A quick look at the economic evidence reveals that only two Labour governments have ever left office leaving the national debt higher as a percentage of GDP than it was when they came to power, and all of the others have lowered it as a percentage of GDP.

On the two occasions that Labour oversaw increases in the national debt as a percentage of GDP there were the mitigating circumstances of huge global financial crises. The Ramsay MacDonald government of 1929-31 coincided with global fallout from the Wall Street Crash (they left a 12% increase in the debt to GDP ratio), and the last few years of the Blair-Brown government of 1997-2010 coincided with the 2008 financial sector insolvency crisis (they left an 11% increase)

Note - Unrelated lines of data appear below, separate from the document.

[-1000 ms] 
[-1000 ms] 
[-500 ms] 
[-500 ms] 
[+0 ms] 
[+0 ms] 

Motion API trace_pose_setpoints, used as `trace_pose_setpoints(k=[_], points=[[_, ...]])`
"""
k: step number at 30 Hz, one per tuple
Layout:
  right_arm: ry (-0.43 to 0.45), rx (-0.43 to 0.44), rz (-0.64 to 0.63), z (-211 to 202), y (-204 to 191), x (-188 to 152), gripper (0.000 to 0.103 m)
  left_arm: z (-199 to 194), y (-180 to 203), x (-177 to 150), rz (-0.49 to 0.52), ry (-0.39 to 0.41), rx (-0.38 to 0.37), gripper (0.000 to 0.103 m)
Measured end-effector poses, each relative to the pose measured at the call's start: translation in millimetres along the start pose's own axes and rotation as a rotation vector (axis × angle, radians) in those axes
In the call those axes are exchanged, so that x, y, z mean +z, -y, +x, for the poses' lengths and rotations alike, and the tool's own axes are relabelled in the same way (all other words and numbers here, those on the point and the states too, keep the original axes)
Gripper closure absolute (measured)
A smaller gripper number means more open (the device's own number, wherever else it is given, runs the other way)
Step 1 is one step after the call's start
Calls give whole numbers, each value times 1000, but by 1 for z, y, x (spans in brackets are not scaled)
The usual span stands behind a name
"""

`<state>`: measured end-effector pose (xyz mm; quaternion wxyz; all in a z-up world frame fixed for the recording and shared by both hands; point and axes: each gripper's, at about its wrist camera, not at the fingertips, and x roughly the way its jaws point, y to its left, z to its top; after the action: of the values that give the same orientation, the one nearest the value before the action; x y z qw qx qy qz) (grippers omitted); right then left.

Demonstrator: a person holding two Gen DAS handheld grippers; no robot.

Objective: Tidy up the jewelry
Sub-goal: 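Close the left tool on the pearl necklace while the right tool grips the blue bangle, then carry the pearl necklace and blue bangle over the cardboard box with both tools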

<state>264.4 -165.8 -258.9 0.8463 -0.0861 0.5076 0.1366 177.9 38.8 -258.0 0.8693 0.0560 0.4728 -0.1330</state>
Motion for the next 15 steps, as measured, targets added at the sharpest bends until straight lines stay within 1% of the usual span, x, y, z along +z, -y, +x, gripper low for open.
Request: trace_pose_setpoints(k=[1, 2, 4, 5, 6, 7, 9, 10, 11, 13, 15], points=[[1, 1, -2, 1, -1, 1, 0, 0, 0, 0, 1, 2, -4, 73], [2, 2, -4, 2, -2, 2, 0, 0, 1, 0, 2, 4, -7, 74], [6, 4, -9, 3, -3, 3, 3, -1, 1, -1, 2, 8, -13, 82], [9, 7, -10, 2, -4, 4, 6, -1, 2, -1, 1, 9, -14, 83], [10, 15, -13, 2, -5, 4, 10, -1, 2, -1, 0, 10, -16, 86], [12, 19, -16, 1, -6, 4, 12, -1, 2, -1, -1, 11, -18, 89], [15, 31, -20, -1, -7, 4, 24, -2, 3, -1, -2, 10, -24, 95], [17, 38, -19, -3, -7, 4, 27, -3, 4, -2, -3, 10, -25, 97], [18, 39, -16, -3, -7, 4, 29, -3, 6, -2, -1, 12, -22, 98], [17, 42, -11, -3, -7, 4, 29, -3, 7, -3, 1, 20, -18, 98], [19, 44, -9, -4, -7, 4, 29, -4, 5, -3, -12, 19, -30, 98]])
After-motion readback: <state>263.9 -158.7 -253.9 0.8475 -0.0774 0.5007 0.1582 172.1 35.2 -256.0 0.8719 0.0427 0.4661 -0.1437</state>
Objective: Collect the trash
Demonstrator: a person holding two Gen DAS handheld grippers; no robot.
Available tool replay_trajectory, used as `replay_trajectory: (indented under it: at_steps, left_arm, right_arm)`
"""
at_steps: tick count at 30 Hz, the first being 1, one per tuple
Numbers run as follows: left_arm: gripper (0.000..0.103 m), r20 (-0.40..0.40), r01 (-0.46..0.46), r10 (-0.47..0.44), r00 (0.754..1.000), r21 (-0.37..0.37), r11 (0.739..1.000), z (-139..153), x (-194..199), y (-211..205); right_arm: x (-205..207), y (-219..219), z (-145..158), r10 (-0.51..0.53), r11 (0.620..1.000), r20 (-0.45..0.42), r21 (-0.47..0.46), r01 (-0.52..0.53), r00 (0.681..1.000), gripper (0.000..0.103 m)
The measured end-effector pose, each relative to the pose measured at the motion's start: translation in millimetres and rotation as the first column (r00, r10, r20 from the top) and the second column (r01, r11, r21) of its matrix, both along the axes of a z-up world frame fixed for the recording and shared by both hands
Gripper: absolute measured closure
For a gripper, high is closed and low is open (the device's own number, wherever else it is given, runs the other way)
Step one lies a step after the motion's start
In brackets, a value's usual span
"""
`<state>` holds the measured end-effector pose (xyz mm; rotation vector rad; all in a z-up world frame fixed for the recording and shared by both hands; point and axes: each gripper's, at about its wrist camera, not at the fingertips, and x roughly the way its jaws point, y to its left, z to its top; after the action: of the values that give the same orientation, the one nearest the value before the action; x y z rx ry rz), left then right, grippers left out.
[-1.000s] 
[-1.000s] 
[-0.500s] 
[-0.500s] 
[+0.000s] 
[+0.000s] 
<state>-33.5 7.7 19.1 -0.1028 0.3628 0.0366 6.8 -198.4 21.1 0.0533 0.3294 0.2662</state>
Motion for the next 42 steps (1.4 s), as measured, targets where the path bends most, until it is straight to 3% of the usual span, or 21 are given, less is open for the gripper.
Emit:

He goes from talking about raw monetary figures when slating Osborne to twisting it round to national debt as a % of gdp for looking at Labour's record. However he looks even more stupid now that we find out today that national debt as a % of gdp will be lower than in 2010. He excuses Labour's failures because of a mess in the world economy, well the same certainly should apply to the Tories this time round

This.

Tories, given 5 years to solve a 13 year mess.

Posted

This.

Tories, given 5 years to solve a 13 year mess.

You keep mentioning this "13 year mess" regarding Labour finances, yet from 2001-2007 they oversaw the single greatest period of UK GDP expansion in history to date.  Then the financial crisis kicked in and the UK's economy dropped like every other major economy.  So really the tories have had 5 years to solve a 3-year crisis which they have managed.  Hold whatever opinion you like about the 'mess' of labour's social and foreign policies during those 13 years, those are generally subjective matters, but implying that they spent 13 years dwindling the economy away is disingenuous at best.

Posted

You keep mentioning this "13 year mess" regarding Labour finances, yet from 2001-2007 they oversaw the single greatest period of UK GDP expansion in history to date. Then the financial crisis kicked in and the UK's economy dropped like every other major economy. So really the tories have had 5 years to solve a 3-year crisis which they have managed. Hold whatever opinion you like about the 'mess' of labour's social and foreign policies during those 13 years, those are generally subjective matters, but implying that they spent 13 years dwindling the economy away is disingenuous at best.

I think you could make a pretty good argument that the gdp expansion under labour was predominantly debt fuelled, and also that the position they had the economy in at the time of going into the crisis was reckless at best.

Posted

You keep mentioning this "13 year mess" regarding Labour finances, yet from 2001-2007 they oversaw the single greatest period of UK GDP expansion in history to date.  Then the financial crisis kicked in and the UK's economy dropped like every other major economy.  So really the tories have had 5 years to solve a 3-year crisis which they have managed.  Hold whatever opinion you like about the 'mess' of labour's social and foreign policies during those 13 years, those are generally subjective matters, but implying that they spent 13 years dwindling the economy away is disingenuous at best.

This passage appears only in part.